Quelle différence entre une certification RSE et un label RSE ?

Une certification RSE atteste la conformité d’une entreprise, d’un produit, d’un service ou d’un système à des exigences définies, après un processus d’évaluation encadré. Le certificat précise généralement le périmètre concerné, la version du référentiel et sa durée de validité.

Un label RSE reconnaît quant à lui un niveau d’engagement ou de maturité selon les critères d’un programme donné. B Corp relève d’une certification d’entreprise, tandis que LUCIE 26000 et Engagé RSE sont des démarches de labellisation. Leur portée dépend de leurs critères, de leur méthode d’évaluation et de leur périmètre.

Peut-on être certifié ISO 26000 ?

ISO 26000 fournit des lignes directrices sur la responsabilité sociétale et n’est pas destinée à la certification. Une entreprise peut donc s’appuyer sur cette norme pour structurer sa démarche RSE, sans se présenter comme « certifiée ISO 26000 ».

Certains labels, comme LUCIE 26000 ou Engagé RSE, s’inspirent des principes d’ISO 26000 et proposent leur propre processus d’évaluation. La reconnaissance obtenue appartient alors au dispositif concerné, et non à ISO 26000 elle-même.

Une médaille EcoVadis constitue-t-elle une certification RSE ?

Une médaille EcoVadis correspond à un résultat de notation de la durabilité. L’évaluation porte sur quatre thèmes : l’environnement, le travail et les droits humains, l’éthique ainsi que les achats responsables.

Cette distinction fournit un signal externe utile dans les relations commerciales, notamment avec les donneurs d’ordre. Elle ne constitue toutefois pas une certification de l’entreprise, de ses produits ou de ses services. La communication doit préciser l’année de l’évaluation, le score ou la médaille obtenue et le périmètre analysé.

Peut-on utiliser une même démarche RSE pour plusieurs référentiels ?

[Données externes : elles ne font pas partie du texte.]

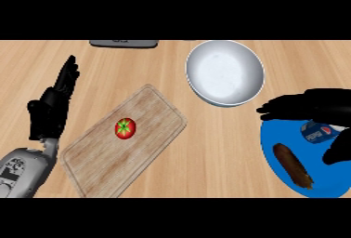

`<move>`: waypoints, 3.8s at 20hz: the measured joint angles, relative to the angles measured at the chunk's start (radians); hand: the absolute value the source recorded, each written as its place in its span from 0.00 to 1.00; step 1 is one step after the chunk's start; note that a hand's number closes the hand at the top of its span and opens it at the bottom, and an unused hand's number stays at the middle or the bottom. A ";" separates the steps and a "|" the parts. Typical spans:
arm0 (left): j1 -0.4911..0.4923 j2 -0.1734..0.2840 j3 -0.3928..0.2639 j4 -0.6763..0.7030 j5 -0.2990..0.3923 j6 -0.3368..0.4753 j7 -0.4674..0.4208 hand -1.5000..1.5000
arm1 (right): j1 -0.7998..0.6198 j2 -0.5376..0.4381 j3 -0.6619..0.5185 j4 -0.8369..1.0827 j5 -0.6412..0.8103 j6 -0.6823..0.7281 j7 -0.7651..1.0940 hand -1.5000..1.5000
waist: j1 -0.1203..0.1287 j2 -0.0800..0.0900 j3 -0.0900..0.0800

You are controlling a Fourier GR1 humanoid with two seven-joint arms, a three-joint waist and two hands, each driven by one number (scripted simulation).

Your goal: Pick the sweet potato from the plate and place it in the bowl

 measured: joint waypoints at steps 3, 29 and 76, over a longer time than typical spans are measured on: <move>0.028 -0.004 0.001 -0.026 -0.004 0.005 0.003 0.50 | -0.008 -0.013 0.071 0.001 0.072 -0.027 -0.036 0.00 | -0.004 -0.002 -0.001; 0.092 -0.064 0.078 -0.095 -0.106 -0.034 0.054 0.50 | 0.014 0.216 0.263 0.286 0.587 -0.181 -0.090 0.00 | -0.037 -0.007 -0.002; 0.092 -0.140 0.132 -0.107 -0.179 -0.123 0.081 0.50 | -0.120 1.002 -0.397 0.384 0.491 -0.833 0.967 1.00 | -0.001 -0.027 -0.007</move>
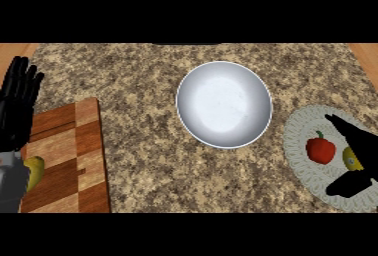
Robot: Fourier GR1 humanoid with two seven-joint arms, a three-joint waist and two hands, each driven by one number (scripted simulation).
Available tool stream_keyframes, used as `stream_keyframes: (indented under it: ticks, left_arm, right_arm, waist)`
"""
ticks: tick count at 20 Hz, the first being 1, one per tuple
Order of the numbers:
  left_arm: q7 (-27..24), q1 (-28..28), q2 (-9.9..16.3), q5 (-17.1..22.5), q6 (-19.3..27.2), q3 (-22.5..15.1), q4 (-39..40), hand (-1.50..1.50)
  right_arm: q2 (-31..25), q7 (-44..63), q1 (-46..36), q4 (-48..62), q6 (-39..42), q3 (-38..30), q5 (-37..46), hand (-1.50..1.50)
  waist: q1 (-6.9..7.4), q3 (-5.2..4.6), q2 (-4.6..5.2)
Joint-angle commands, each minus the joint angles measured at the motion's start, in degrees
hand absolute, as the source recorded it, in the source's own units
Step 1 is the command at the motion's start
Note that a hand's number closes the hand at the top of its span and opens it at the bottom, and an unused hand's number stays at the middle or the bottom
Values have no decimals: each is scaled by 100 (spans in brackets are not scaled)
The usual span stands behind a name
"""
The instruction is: Pick the bell pepper from the placemat and place it in the bowl
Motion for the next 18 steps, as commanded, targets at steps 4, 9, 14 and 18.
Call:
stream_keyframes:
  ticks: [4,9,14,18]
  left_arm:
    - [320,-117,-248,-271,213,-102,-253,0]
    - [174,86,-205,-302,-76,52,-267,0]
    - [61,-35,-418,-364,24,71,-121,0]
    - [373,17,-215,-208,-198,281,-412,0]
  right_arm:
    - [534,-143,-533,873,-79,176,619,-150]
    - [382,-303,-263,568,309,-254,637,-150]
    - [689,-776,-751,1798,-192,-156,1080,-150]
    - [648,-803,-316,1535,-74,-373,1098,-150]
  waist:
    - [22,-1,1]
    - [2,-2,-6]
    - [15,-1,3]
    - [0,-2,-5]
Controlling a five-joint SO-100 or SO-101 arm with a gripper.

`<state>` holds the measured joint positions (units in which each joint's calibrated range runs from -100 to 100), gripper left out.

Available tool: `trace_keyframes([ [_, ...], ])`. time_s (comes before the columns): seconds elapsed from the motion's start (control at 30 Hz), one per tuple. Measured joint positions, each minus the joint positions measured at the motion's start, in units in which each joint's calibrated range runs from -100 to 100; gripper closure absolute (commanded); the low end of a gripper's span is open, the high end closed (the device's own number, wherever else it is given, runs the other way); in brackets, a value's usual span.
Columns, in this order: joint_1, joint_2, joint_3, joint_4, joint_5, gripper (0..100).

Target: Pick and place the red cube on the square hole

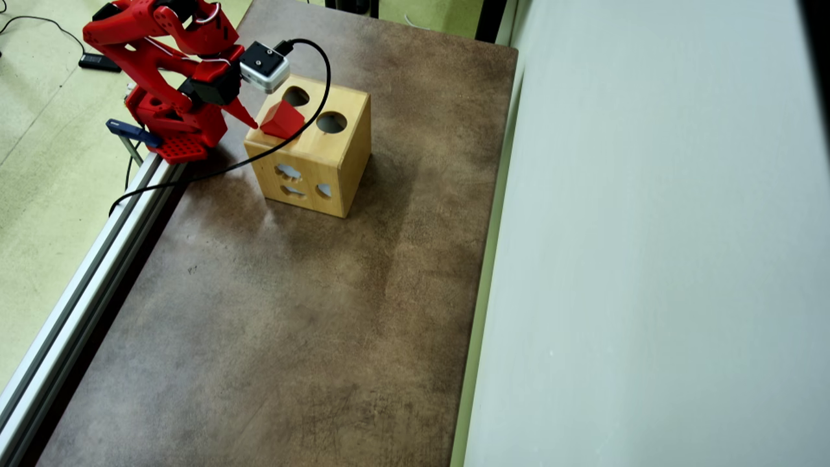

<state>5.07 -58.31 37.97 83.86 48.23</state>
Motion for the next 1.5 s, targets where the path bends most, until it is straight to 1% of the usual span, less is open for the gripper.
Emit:
trace_keyframes([
  [0.27,-0.2,2.7,-0.1,-3.2,0.0,48],
  [0.4,-4.0,7.7,-0.2,-3.9,-0.4,48],
  [0.6,-9.4,12.6,-1.4,-4.1,-6.2,48],
  [0.67,-9.8,12.9,-1.6,-4.1,-7.6,48],
  [0.87,-9.8,12.8,-2.1,-4.0,-8.4,48],
  [0.93,-9.8,11.3,-2.0,-3.9,-8.4,48],
  [1.1,-11.4,1.5,-2.1,-3.9,-8.4,48],
  [1.2,-14.9,-4.5,-1.8,-3.8,-8.5,48],
  [1.27,-14.7,-8.1,-1.8,-3.8,-9.0,48],
  [1.37,-16.2,-8.3,-1.8,-3.8,-9.0,49],
  [1.5,-15.6,-9.3,-0.5,-3.8,-9.0,49],
])
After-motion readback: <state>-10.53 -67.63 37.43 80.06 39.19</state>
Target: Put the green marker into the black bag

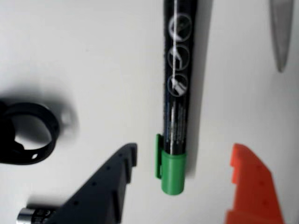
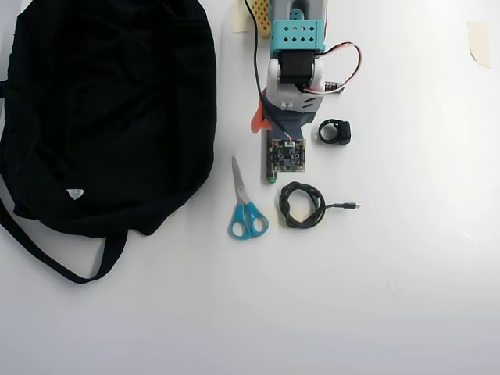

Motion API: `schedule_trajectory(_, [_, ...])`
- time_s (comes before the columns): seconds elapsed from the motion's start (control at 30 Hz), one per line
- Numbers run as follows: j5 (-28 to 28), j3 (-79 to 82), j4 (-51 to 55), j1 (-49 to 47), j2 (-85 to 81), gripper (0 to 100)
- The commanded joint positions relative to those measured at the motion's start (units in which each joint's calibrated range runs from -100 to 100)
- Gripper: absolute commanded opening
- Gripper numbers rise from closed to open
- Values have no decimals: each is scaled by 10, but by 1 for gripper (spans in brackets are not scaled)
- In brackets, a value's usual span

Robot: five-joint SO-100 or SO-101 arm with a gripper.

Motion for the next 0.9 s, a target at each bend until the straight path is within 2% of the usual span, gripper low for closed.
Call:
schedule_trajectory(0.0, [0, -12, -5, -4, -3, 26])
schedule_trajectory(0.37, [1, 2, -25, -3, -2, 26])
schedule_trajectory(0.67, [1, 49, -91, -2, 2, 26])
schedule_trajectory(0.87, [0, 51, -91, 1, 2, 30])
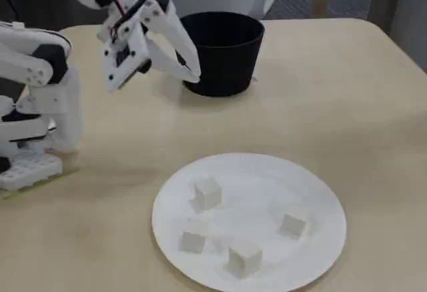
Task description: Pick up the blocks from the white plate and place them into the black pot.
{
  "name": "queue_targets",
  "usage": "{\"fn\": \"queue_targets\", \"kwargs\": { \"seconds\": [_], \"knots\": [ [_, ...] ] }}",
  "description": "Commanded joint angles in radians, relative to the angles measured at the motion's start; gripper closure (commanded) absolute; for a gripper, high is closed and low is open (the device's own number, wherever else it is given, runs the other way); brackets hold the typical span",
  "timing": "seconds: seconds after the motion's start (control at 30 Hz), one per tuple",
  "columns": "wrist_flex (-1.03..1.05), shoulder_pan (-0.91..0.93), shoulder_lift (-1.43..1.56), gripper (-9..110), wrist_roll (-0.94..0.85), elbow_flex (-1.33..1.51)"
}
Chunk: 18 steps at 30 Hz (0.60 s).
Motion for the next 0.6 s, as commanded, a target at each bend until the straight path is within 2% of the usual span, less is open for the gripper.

Oui. Une politique RSE, un plan d’action, un indicateur environnemental ou une donnée fournisseur peuvent servir à plusieurs démarches : certification ISO, évaluation EcoVadis, labellisation, reporting CSRD ou suivi d’objectifs climat.

Cette mutualisation nécessite un référentiel central qui documente chaque donnée, sa source, son propriétaire, son périmètre et sa date de mise à jour. L’entreprise peut ainsi produire des réponses adaptées à chaque dispositif tout en conservant une base commune, fiable et traçable.